We first tested for mean level differences among our basal ganglia regions of interest. These region of interest comparisons were performed as post hoc contrasts of estimated marginal means from a linear mixed effects model that included covariates for age, sex, and visit number. Significance values were adjusted using the Bonferroni correction for multiple comparisons.

To assess developmental trajectories of R2*, we used splines within a generalized additive mixed model (GAMM) to flexibly capture linear or nonlinear age effects and account for longitudinal repeated measures. For each region of interest, we first tested for a significant age-by-sex interaction (i.e., factor-smooth interaction). If the interaction was not significant, the GAMM was refit removing the interaction term and modeling sex as an additive covariate. To test for windows of significant change across the age range, we calculated the first derivative of the smooth function of age from the GAMM model using finite differences, and then generated a simultaneous 95% confidence interval of the derivative (Simpson, 2018) using the gratia package in R. Intervals of significant change were identified as areas where the simultaneous confidence interval of the derivative does not include zero.

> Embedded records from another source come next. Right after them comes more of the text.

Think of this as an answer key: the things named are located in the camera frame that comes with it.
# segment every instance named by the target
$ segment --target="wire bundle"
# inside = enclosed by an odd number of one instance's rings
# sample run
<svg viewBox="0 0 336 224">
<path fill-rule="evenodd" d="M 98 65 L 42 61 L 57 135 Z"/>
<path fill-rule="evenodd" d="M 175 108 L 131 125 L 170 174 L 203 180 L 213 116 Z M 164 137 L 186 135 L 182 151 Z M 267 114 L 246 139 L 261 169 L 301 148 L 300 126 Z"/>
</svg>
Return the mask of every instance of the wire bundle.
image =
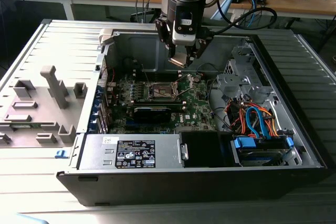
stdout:
<svg viewBox="0 0 336 224">
<path fill-rule="evenodd" d="M 225 112 L 228 111 L 229 107 L 233 106 L 231 103 L 226 107 Z M 256 131 L 247 125 L 247 111 L 249 108 L 255 108 L 259 110 L 261 113 L 263 113 L 262 120 L 263 122 L 260 122 L 260 119 L 256 117 L 253 125 L 257 124 L 259 121 L 259 124 L 261 125 L 261 129 L 263 129 L 262 125 L 265 123 L 267 125 L 267 130 L 270 136 L 279 136 L 277 133 L 277 130 L 275 128 L 275 119 L 273 118 L 273 115 L 267 111 L 265 108 L 257 105 L 256 103 L 252 102 L 241 102 L 241 106 L 239 108 L 239 117 L 230 125 L 230 128 L 233 129 L 233 127 L 240 122 L 240 126 L 236 129 L 236 133 L 241 135 L 247 135 L 251 137 L 258 137 L 258 133 L 256 134 Z"/>
</svg>

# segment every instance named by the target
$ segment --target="side panel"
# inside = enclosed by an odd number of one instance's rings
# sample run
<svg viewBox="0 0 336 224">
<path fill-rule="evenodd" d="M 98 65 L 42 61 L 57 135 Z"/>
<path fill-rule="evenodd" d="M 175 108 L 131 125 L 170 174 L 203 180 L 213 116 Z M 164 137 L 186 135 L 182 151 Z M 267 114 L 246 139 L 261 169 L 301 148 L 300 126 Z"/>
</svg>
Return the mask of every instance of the side panel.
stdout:
<svg viewBox="0 0 336 224">
<path fill-rule="evenodd" d="M 275 199 L 325 177 L 320 169 L 57 174 L 59 181 L 85 206 Z"/>
</svg>

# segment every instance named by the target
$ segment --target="gray plastic part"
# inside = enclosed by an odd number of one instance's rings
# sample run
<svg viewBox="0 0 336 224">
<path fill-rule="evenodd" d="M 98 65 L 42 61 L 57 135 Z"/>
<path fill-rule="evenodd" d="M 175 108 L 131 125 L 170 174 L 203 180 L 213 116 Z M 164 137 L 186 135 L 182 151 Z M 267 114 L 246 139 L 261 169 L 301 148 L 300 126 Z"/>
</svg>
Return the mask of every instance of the gray plastic part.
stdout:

We next investigated the relationship between cognition and R2* and whether developmental trajectories of R2* interacted with cognitive ability. To test for a main effect of overall cognitive performance, we fit a GAMM with additive smooth terms for cognition and age and a main effect of sex. To assess whether developmental trajectories of R2* varied by cognitive ability, we allowed the smoothed age effect in the GAMM to interact with cognitive performance. All GAMMs were fit in R using the 'gamm' function from the mgcv package (Wood, 2004, 2017). To model this continuous interaction, we compared two interaction models within the GAMM framework: a fully nonlinear interaction (bivariate smooth) and a nonlinear-by-linear interaction in which the smooth effect of age interacts with a linear effect of cognitive performance (varying coefficient model). Model selection was performed using Bayesian information criterion (BIC), and the significance of the interaction term was evaluated for the selected model. Finally, we evaluated three-way age-by-cognition-by-sex interactions, which were not significant and not considered further.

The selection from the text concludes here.